EXERCISE REQUIREMENTS
Each line of the listing should be reproduced exactly.

****************************************

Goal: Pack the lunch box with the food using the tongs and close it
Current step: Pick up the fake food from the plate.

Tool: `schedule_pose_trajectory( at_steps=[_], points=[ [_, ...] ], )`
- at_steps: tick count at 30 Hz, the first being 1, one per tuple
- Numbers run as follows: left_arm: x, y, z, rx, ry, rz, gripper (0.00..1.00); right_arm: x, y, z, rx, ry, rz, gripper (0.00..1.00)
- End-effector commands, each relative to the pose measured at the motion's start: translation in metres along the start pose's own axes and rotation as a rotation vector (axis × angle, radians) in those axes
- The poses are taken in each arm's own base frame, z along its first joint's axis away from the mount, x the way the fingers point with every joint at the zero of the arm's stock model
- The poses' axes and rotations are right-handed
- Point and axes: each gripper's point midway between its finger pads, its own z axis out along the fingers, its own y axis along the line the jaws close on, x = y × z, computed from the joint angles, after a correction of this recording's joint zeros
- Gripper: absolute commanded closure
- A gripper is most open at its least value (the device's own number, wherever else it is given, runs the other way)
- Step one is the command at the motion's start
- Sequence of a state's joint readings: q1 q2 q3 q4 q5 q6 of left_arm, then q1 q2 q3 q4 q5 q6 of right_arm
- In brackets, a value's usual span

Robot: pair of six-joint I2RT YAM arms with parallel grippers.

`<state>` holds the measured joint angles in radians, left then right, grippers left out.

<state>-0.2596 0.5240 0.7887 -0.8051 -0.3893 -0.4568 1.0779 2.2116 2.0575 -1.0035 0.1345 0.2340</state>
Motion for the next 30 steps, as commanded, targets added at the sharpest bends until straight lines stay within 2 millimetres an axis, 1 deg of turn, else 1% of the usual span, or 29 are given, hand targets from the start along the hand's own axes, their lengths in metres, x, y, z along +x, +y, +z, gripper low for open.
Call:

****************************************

THE COMPLETED TASK
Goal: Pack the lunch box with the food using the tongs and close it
Current step: Pick up the fake food from the plate.

Tool: `schedule_pose_trajectory( at_steps=[_], points=[ [_, ...] ], )`
- at_steps: tick count at 30 Hz, the first being 1, one per tuple
- Numbers run as follows: left_arm: x, y, z, rx, ry, rz, gripper (0.00..1.00); right_arm: x, y, z, rx, ry, rz, gripper (0.00..1.00)
- End-effector commands, each relative to the pose measured at the motion's start: translation in metres along the start pose's own axes and rotation as a rotation vector (axis × angle, radians) in those axes
- The poses are taken in each arm's own base frame, z along its first joint's axis away from the mount, x the way the fingers point with every joint at the zero of the arm's stock model
- The poses' axes and rotations are right-handed
- Point and axes: each gripper's point midway between its finger pads, its own z axis out along the fingers, its own y axis along the line the jaws close on, x = y × z, computed from the joint angles, after a correction of this recording's joint zeros
- Gripper: absolute commanded closure
- A gripper is most open at its least value (the device's own number, wherever else it is given, runs the other way)
- Step one is the command at the motion's start
- Sequence of a state's joint readings: q1 q2 q3 q4 q5 q6 of left_arm, then q1 q2 q3 q4 q5 q6 of right_arm
- In brackets, a value's usual span

Robot: pair of six-joint I2RT YAM arms with parallel grippers.

`<state>` holds the measured joint angles in radians, left then right, grippers left out.

<state>-0.2596 0.5240 0.7887 -0.8051 -0.3893 -0.4568 1.0779 2.2116 2.0575 -1.0035 0.1345 0.2340</state>
Motion for the next 30 steps, as commanded, targets added at the sharpest bends until straight lines stay within 2 millimetres an axis, 1 deg of turn, else 1% of the usual span, or 29 are given, hand targets from the start along the hand's own axes, their lengths in metres, x, y, z along +x, +y, +z, gripper low for open.
Call:

No further output is required here.